The download-service

Let’s focus on how the application carries out the desired actions:

Image for post
Image for post
The basic idea of our service (we won’t cover the blue magic dust for now)

This shows, that the user will not directly interact with our service. This is an important observation, since it allows us for a bit more freedom in terms of choosing the technology: We are not required to support web-technologies.

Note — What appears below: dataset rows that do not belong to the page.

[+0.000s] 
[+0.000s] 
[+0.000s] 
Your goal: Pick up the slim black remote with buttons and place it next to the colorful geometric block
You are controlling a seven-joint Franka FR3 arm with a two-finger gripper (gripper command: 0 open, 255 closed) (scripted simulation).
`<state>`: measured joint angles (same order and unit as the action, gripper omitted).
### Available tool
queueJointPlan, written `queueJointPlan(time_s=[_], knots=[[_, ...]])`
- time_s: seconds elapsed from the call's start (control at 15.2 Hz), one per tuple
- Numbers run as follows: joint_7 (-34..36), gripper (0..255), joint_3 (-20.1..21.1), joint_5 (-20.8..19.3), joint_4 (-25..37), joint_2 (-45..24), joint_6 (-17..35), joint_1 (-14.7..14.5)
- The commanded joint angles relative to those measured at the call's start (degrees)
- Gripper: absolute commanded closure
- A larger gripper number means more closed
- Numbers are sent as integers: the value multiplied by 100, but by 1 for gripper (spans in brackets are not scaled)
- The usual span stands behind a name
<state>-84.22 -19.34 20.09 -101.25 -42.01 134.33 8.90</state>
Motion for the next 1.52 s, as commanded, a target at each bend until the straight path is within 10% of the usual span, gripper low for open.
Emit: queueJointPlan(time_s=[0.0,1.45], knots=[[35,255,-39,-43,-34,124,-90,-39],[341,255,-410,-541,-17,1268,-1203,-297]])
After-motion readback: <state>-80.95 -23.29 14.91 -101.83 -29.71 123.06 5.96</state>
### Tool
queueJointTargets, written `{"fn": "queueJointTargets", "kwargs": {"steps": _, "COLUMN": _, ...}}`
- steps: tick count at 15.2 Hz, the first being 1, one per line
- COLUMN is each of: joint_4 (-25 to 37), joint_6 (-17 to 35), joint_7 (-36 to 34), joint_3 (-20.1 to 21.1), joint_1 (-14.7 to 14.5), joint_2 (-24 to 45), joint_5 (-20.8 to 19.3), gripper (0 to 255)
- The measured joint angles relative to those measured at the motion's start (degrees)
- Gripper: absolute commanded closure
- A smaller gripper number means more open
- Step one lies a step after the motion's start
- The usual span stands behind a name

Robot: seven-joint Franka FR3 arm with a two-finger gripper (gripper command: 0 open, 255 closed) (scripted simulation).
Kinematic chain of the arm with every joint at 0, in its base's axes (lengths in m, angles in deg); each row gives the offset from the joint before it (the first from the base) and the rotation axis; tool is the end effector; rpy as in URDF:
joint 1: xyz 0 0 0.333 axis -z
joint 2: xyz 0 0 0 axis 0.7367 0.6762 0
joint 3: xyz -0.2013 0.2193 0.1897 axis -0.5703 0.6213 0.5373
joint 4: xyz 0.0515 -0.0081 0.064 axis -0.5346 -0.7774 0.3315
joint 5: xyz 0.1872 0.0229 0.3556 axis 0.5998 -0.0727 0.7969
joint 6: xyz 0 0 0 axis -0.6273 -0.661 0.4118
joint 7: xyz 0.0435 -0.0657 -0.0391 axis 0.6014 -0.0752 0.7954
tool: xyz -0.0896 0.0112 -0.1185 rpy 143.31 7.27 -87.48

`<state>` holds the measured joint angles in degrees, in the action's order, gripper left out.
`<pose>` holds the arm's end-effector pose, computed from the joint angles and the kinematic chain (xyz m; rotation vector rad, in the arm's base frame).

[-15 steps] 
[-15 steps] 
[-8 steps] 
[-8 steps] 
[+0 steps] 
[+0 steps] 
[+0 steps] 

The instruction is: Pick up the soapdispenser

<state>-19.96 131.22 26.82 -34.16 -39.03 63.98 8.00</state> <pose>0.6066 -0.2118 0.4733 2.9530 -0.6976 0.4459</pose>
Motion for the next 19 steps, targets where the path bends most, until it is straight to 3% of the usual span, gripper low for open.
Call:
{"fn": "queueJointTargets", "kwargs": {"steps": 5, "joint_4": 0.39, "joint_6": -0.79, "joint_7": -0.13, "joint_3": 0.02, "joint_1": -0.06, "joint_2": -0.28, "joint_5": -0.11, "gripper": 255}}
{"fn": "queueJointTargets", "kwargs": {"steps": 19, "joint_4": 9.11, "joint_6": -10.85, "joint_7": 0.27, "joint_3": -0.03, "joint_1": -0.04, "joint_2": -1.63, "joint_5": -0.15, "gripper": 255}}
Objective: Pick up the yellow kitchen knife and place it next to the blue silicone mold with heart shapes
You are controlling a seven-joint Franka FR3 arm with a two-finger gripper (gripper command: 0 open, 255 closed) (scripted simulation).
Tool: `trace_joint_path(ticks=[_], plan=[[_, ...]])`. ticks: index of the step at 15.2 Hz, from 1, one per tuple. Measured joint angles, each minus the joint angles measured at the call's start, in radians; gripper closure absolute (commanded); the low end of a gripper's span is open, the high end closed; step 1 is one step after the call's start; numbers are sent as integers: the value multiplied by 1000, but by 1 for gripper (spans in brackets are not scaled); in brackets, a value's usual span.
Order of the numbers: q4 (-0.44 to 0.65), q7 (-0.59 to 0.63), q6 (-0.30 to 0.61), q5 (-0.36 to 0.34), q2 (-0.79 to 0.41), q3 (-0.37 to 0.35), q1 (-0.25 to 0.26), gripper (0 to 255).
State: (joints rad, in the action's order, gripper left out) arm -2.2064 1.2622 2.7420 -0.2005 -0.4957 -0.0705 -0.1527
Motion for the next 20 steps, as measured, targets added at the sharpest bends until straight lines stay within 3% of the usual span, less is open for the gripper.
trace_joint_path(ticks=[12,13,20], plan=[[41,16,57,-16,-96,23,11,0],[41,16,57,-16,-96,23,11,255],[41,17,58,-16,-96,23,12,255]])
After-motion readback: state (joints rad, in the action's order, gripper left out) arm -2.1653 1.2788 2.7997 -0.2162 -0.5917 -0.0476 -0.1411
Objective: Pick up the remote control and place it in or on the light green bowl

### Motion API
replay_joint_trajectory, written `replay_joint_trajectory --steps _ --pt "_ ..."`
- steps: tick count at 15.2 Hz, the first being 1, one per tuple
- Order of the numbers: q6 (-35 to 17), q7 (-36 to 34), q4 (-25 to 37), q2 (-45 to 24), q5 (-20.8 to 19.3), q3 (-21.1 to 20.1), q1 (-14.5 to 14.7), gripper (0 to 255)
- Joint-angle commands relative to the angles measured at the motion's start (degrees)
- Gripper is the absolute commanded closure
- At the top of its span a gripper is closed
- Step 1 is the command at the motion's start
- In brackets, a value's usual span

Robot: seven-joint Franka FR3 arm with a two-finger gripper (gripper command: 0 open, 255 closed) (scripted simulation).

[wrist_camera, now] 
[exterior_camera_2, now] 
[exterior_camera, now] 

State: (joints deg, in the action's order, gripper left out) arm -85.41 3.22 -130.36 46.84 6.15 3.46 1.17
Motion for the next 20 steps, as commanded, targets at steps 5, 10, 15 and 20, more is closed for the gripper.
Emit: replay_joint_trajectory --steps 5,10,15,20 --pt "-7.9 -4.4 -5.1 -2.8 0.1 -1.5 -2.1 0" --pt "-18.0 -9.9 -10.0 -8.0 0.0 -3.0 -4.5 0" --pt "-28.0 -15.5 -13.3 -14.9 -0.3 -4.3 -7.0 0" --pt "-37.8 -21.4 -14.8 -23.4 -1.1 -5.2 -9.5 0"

So why should we consider using Rust to implement this application, especially if the rest of the ecosystem is implemented in Java? One reason is due to the scalability of the download-service: depending on the user behavior, it might be desirable to have hundreds of instances running. Given the absence of a real runtime in a rust program, we can achieve low resource usage and hence scale easily. Further, Rust provides excellent, high-level safety guarantees when working with concurrent and asynchronous code what will come in handy, when the user needs to ‘wait’ for a download to finish. The image crate allows for super fast and flexible image processing. It is an often observed practice to write performance intensive applications in Rust and connect it to the rest of the (existing) infrastructure.

Connections

No fast replies required:It is acceptable for the user to wait a few seconds for their image to be downloaded
Self-Contained tasks: The individual download tasks are self-contained and do not require external information
Scalability: If the user-base grows, we might hit (bandwidth-)limits of a single host, therefore we want to be able to scale the download service independently of the management service
Elasticity: The service should not only be able to cope with long-term growth, but also short-term fluctuations in workload to scale in a cost-efficient manner
Resilience: If either one of the services is unavailable (e.g. due to maintenance or network segmentation), the other service should not be affected.

To achieve the desired properties mentioned above, I chose to integrate the services loosely with messaging (the reasons for this decision are discussed in the next section).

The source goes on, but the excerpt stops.